Standards already weak
Radiation protection standards should be tightened, not weakened. The US government has a long history of underestimating radiation risks. The more scientists have learned about low-dose radiation, the more their estimates of the risk per unit dose have tended to increase. Yet the NRC has not updated in step with the science.
The NRC protection limit for workers of 5 rem per year was set in the early 1960s and has not changed since, despite decades of increasing official estimates of radiation risk. The current best estimate, from the National Academies’ BEIR VII, indicates that one out of every five workers receiving the NRC’s allowable dose each year from ages 18 to 65 would develop a cancer.
NRC’s radiation exposure limits for the public have not been updated in 35 years. Despite a requirement to employ EPA’s more conservative radiation risk standards, the NRC has long ignored it and instead continues to use 100 millirem per year—100 times lower than what Trump’s executive order could lead to. Current risk figures from the National Academies and the EPA indicate that 70 years of exposure at that level would result in nearly one in 100 people getting cancer from that exposure. That is 100 to 10,000 times higher than the EPA’s acceptable risk range. As the former director of EPA’s Office of Radiation and Indoor Air said years ago, “To put it bluntly, radiation should not be treated as a privileged pollutant. You and I should not be exposed to higher risks from radiation sites than we should be from sites which had contained any other environmental pollutant.”
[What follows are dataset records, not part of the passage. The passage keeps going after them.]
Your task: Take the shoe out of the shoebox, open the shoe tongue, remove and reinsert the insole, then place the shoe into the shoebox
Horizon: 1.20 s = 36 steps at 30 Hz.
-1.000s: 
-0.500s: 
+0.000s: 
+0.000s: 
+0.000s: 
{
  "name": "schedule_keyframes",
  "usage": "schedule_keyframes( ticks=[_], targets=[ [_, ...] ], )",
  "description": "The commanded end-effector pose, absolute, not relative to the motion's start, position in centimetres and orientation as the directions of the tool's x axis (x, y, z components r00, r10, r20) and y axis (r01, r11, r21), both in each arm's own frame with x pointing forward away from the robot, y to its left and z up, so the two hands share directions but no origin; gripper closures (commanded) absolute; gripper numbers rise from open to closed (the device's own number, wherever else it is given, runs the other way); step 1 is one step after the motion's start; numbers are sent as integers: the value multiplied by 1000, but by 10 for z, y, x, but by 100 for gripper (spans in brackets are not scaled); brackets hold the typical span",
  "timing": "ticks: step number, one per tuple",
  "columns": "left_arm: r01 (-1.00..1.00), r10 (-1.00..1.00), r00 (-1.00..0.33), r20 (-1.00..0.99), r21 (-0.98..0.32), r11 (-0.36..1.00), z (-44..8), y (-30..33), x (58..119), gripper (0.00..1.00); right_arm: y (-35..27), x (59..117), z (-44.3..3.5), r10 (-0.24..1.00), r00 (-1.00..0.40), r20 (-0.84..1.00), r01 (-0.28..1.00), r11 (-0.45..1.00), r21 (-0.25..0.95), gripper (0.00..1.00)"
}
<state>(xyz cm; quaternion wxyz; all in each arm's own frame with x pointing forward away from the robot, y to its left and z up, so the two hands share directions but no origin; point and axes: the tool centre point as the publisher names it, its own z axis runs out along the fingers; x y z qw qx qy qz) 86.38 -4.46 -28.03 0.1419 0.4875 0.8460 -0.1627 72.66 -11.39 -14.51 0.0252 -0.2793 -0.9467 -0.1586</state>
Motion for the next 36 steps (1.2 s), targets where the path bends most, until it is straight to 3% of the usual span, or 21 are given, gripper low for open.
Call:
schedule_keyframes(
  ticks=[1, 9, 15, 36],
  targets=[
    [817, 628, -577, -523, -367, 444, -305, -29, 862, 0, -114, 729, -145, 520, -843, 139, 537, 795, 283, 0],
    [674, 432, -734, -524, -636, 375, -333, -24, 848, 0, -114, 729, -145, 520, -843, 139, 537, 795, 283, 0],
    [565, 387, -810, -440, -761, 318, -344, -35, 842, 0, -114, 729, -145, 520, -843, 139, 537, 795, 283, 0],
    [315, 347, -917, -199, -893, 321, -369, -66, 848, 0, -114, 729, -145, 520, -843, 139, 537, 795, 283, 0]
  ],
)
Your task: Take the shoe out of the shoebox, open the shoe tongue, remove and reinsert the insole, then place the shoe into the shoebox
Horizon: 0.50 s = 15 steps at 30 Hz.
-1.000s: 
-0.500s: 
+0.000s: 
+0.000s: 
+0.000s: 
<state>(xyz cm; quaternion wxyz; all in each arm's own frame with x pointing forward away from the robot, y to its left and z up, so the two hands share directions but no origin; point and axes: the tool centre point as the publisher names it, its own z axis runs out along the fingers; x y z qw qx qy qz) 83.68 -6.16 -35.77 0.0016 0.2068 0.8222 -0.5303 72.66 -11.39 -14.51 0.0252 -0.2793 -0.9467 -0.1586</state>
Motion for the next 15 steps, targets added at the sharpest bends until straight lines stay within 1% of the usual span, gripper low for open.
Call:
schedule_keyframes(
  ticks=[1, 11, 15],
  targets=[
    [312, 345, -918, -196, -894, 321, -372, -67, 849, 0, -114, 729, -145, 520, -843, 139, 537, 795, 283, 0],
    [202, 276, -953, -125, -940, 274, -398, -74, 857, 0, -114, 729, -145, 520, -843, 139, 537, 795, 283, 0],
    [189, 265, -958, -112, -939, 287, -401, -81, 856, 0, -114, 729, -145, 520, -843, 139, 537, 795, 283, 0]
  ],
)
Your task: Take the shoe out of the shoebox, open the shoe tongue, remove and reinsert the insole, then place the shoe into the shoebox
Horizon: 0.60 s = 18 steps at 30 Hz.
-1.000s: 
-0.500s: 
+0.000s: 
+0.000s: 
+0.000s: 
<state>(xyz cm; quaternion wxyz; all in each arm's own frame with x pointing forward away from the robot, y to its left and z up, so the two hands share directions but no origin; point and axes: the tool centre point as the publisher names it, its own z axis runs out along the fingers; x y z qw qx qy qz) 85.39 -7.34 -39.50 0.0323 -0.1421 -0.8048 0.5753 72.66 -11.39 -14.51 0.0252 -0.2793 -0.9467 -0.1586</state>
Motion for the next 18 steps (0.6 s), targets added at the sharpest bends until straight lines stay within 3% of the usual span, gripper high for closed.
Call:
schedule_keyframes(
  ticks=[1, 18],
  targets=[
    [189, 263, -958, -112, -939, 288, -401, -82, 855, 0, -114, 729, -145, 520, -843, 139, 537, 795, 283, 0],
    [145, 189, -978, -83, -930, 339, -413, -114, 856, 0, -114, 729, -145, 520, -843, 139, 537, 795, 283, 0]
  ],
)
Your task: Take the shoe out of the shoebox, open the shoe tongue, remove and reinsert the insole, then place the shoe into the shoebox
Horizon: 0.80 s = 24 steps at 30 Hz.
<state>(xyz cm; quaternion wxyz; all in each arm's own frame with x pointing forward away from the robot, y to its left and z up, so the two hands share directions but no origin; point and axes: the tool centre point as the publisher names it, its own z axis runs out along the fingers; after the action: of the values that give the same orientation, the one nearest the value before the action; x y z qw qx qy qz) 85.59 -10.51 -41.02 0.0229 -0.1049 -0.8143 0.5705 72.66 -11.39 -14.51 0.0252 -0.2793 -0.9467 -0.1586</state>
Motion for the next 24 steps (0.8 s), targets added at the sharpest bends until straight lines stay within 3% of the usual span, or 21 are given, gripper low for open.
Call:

The NRC held a webinar in July to gather public feedback on implementing President Trump’s executive order on abolishing the LNT model. Many presenters—including representatives from the National Council on Radiation Protection and the Union of Concerned Scientists—gave a vigorous defense of the LNT model, as did many of the comments from the public. Yet the NRC, despite itself having strongly reaffirmed this standard only 4 years ago, seemed to minimize low-dose radiation risks and suggested that all radiation cancer risk models be treated equally (including the long-discredited view that low-dose radiation has health benefits). More concerning, the NRC has put its thumb on the scale, giving special treatment to LNT opposition by posting among the general meeting materials a link to one presenter’s paper, which suggests that an annual dose of 10 rem is acceptably safe.
At a time when radiation protection should be strengthened, President Trump has directed action to weaken it markedly. If the NRC implements the executive order, the potential outcome would be a new, deeply flawed radiation standard as much as a thousand times weaker than the current standard, resulting in a massive increase in radiation-related health hazards across the American population.